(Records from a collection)
BEGIN
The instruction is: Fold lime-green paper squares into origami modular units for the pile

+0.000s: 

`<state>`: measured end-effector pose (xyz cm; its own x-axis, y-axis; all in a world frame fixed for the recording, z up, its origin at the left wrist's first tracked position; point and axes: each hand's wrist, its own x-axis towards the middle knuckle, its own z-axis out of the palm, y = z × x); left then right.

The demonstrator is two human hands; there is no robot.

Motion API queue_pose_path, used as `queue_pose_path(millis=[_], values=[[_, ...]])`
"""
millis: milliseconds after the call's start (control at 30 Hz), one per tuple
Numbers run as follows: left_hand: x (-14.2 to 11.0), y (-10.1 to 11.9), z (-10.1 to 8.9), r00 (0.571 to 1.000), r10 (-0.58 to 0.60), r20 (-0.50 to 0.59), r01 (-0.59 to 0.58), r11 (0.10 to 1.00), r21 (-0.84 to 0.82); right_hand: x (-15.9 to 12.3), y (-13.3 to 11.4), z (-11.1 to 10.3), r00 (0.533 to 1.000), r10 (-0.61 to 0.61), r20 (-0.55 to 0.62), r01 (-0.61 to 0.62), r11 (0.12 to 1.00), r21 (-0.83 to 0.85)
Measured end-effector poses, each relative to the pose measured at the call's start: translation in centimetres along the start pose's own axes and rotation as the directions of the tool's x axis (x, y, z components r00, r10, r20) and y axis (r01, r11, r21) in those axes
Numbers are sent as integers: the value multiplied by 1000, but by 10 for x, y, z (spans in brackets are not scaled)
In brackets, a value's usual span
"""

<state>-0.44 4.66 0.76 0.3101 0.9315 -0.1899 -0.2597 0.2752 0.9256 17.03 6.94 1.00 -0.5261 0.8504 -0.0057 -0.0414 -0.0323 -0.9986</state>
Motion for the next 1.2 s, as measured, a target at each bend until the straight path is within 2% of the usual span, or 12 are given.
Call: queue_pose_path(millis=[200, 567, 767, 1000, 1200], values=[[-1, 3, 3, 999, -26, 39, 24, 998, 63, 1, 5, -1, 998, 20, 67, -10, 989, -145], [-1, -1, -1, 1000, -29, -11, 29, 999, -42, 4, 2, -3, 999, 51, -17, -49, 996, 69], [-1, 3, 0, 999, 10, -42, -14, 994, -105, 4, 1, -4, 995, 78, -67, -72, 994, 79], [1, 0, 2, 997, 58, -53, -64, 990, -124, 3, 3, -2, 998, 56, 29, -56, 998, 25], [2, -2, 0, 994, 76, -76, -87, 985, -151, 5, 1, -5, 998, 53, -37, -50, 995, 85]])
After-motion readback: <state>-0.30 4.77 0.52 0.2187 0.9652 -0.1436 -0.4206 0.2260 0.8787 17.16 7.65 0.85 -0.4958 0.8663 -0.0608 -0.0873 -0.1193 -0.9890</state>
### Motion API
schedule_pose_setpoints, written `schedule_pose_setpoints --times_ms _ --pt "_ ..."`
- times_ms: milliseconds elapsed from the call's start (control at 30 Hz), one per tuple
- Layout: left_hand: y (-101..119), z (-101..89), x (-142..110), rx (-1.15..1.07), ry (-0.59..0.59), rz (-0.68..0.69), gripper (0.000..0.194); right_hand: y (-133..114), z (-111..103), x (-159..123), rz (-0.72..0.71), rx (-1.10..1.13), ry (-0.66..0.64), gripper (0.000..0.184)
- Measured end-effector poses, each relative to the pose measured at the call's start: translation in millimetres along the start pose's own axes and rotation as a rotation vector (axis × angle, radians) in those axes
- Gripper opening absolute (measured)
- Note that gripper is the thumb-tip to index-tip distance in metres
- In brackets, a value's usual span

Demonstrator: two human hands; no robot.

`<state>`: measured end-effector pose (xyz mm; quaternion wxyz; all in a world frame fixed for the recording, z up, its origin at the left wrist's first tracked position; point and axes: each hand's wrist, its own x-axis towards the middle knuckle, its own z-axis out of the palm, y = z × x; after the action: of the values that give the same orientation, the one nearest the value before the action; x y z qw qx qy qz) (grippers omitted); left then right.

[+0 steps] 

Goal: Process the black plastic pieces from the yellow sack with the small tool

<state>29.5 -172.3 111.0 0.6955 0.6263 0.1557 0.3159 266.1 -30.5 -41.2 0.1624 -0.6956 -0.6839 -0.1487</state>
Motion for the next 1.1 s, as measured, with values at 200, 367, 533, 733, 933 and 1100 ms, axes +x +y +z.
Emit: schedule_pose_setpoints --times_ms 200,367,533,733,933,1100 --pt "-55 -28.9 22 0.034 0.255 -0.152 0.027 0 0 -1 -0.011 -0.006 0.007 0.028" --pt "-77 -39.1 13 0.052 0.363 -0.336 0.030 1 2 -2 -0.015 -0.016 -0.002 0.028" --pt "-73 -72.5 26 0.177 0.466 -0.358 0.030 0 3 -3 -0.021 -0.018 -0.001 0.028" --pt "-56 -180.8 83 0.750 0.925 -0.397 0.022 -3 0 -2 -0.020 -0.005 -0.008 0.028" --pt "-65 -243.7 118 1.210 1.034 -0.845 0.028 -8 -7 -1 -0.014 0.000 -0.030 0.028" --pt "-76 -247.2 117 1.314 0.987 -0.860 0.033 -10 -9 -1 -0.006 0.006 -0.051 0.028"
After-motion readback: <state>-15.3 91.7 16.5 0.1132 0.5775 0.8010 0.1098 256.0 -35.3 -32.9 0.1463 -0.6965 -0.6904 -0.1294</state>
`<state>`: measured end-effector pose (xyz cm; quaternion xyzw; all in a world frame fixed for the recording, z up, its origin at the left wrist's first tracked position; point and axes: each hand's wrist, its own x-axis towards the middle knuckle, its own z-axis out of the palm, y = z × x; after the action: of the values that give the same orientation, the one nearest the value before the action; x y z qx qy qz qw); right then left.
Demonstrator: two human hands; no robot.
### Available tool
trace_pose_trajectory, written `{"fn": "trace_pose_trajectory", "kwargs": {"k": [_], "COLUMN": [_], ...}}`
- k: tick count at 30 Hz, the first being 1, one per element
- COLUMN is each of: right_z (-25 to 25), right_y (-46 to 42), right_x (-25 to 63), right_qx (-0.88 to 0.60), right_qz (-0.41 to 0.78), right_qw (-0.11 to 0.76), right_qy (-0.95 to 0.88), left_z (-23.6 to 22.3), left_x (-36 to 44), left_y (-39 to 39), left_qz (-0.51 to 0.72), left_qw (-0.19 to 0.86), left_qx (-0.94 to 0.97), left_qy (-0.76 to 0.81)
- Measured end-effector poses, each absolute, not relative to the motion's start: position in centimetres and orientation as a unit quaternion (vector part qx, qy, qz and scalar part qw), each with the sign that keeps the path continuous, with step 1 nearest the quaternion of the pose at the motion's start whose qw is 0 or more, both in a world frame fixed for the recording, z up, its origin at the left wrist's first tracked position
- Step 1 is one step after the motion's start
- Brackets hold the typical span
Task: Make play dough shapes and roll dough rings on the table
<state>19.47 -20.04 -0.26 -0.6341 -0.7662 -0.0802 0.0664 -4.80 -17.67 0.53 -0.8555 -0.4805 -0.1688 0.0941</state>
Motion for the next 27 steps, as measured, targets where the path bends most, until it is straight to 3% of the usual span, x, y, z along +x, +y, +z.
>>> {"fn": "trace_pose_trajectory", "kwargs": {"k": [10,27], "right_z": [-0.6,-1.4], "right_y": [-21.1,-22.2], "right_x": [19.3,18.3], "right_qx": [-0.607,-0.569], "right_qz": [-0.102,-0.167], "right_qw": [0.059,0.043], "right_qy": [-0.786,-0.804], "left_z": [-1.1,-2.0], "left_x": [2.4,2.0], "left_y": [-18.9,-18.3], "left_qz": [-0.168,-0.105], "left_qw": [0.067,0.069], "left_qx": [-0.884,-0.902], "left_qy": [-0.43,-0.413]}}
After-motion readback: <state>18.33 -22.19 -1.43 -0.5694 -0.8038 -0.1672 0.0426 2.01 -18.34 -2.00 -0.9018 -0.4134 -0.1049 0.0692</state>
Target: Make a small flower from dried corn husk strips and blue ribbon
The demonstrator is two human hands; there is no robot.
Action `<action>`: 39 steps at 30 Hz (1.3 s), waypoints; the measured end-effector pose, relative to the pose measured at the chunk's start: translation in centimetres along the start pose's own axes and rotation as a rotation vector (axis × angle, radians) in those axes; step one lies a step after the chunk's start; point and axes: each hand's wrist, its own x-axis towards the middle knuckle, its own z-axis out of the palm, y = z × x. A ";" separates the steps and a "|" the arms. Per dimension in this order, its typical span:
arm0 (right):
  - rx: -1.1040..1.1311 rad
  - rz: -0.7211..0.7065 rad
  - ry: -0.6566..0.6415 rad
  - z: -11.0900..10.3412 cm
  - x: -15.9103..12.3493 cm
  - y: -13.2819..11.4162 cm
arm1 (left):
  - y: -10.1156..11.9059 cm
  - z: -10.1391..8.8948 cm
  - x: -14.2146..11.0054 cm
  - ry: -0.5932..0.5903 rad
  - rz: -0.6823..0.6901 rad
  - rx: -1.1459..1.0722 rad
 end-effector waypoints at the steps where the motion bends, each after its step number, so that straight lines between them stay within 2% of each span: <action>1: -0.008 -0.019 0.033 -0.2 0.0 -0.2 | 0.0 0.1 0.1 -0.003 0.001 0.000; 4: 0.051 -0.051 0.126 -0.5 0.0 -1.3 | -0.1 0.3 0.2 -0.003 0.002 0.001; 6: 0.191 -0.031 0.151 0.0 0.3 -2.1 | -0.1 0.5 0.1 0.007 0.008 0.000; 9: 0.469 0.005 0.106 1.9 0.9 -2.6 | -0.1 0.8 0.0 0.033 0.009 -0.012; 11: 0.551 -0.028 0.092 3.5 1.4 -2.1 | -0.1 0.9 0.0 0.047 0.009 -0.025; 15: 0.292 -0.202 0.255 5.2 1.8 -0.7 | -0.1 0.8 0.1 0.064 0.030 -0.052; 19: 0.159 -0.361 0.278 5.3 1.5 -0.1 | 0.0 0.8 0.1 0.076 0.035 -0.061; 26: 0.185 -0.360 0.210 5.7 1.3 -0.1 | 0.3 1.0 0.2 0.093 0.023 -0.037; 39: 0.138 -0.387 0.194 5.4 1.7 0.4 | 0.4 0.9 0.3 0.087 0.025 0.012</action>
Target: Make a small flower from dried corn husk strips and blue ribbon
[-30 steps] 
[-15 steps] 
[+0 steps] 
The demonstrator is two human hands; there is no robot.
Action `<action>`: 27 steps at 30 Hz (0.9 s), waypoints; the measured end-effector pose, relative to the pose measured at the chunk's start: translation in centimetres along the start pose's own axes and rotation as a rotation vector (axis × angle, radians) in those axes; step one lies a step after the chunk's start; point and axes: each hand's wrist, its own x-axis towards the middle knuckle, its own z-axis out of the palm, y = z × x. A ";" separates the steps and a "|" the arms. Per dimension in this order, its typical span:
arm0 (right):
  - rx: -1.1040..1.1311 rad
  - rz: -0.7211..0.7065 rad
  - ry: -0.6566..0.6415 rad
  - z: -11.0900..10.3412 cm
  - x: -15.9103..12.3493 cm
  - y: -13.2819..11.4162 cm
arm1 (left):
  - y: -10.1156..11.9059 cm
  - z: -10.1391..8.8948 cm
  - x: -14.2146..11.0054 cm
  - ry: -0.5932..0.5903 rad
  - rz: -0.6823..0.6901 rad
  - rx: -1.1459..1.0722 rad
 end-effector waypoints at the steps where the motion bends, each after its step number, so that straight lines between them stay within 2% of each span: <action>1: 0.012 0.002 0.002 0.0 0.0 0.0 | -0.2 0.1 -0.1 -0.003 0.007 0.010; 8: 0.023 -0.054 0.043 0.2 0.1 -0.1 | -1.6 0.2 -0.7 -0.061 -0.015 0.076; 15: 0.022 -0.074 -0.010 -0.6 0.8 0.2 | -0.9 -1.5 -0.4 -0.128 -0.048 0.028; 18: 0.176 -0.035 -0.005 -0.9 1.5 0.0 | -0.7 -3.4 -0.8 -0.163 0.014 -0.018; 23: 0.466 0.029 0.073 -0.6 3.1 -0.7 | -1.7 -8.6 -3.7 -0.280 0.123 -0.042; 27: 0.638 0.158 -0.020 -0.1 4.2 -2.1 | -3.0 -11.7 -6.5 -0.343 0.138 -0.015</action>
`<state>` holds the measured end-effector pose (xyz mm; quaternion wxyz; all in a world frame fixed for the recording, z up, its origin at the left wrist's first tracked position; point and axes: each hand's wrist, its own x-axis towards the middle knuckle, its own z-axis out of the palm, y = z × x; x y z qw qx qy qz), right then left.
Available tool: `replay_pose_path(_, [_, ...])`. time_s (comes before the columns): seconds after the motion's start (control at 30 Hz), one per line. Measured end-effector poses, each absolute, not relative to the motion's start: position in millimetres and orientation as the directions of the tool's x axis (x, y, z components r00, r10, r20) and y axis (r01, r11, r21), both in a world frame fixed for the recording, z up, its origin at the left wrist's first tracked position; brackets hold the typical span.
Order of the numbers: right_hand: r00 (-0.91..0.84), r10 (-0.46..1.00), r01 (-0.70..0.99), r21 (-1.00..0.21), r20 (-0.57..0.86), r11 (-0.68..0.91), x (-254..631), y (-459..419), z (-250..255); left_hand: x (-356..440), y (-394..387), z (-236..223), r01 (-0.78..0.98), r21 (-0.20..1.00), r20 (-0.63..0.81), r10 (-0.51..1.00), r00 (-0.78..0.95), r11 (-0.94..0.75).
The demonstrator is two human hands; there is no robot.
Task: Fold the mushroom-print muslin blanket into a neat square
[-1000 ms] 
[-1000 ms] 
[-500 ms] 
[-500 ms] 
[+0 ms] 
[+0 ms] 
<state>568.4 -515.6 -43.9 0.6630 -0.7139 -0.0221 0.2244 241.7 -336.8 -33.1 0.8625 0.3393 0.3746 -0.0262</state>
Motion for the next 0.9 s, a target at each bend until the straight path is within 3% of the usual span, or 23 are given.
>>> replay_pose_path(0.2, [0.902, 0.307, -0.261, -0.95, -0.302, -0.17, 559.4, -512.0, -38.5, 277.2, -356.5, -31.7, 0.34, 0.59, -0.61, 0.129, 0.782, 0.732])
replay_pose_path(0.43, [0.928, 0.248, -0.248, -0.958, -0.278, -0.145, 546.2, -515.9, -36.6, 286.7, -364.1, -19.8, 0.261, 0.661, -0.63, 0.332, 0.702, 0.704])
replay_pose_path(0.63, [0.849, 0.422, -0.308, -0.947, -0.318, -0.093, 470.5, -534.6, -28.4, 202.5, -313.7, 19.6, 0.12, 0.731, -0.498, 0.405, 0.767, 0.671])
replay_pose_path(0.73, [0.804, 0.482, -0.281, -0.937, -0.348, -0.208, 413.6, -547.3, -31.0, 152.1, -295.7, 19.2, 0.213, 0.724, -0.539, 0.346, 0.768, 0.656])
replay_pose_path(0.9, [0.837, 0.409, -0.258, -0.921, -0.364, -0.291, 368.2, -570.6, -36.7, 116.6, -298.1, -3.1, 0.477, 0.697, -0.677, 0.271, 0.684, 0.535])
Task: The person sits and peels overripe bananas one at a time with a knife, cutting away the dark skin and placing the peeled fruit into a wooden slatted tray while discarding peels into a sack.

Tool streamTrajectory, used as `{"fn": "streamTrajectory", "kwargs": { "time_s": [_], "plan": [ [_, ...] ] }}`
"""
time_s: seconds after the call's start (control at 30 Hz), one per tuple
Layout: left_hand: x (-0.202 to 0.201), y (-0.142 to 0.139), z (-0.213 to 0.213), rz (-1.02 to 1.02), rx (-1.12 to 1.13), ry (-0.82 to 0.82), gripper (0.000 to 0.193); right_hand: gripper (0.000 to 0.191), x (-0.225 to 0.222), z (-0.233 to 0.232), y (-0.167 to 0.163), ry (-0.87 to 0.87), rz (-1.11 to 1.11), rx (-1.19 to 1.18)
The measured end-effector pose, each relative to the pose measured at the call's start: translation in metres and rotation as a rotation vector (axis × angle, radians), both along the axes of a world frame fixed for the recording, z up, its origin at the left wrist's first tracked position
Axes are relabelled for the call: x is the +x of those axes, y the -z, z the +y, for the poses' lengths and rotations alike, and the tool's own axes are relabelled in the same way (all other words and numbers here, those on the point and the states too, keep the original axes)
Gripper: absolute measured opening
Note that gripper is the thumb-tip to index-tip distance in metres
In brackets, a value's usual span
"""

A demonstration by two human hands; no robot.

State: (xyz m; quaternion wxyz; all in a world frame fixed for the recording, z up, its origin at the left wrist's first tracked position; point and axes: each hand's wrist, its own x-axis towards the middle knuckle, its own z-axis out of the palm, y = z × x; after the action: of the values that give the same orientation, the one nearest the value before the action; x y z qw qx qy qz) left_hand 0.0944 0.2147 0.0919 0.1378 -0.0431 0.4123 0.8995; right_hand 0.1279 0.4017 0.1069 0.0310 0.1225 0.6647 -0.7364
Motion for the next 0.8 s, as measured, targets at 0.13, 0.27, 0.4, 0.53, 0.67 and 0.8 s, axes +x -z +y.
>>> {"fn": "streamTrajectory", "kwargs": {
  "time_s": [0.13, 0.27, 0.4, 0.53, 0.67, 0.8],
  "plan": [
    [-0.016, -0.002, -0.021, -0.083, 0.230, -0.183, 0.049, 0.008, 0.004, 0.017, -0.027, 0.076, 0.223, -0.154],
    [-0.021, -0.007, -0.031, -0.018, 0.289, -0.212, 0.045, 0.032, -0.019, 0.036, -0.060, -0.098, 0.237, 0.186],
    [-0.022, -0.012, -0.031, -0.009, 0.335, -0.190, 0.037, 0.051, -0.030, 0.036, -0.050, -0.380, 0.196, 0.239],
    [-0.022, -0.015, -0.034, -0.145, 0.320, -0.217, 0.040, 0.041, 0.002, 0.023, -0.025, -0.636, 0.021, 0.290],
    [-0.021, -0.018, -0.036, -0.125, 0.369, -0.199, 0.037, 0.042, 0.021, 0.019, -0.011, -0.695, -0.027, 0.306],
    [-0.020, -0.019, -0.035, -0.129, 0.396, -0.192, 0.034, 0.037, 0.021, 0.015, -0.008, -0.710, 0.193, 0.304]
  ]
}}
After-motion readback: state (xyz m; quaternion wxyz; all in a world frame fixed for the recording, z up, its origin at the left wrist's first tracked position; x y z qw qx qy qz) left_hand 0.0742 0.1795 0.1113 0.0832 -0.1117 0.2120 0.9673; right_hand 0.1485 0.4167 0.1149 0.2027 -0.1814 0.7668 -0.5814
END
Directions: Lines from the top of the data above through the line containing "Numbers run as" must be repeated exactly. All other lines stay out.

Result below:
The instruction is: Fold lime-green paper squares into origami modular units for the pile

+0.000s: 

`<state>`: measured end-effector pose (xyz cm; its own x-axis, y-axis; all in a world frame fixed for the recording, z up, its origin at the left wrist's first tracked position; point and axes: each hand's wrist, its own x-axis towards the middle knuckle, its own z-axis out of the palm, y = z × x); left then right.

The demonstrator is two human hands; there is no robot.

Motion API queue_pose_path, used as `queue_pose_path(millis=[_], values=[[_, ...]])`
"""
millis: milliseconds after the call's start (control at 30 Hz), one per tuple
Numbers run as follows: left_hand: x (-14.2 to 11.0), y (-10.1 to 11.9), z (-10.1 to 8.9), r00 (0.571 to 1.000), r10 (-0.58 to 0.60), r20 (-0.50 to 0.59), r01 (-0.59 to 0.58), r11 (0.10 to 1.00), r21 (-0.84 to 0.82); right_hand: x (-15.9 to 12.3), y (-13.3 to 11.4), z (-11.1 to 10.3), r00 (0.533 to 1.000), r10 (-0.61 to 0.61), r20 (-0.55 to 0.62), r01 (-0.61 to 0.62), r11 (0.12 to 1.00), r21 (-0.83 to 0.85)

There is nothing further to this answer.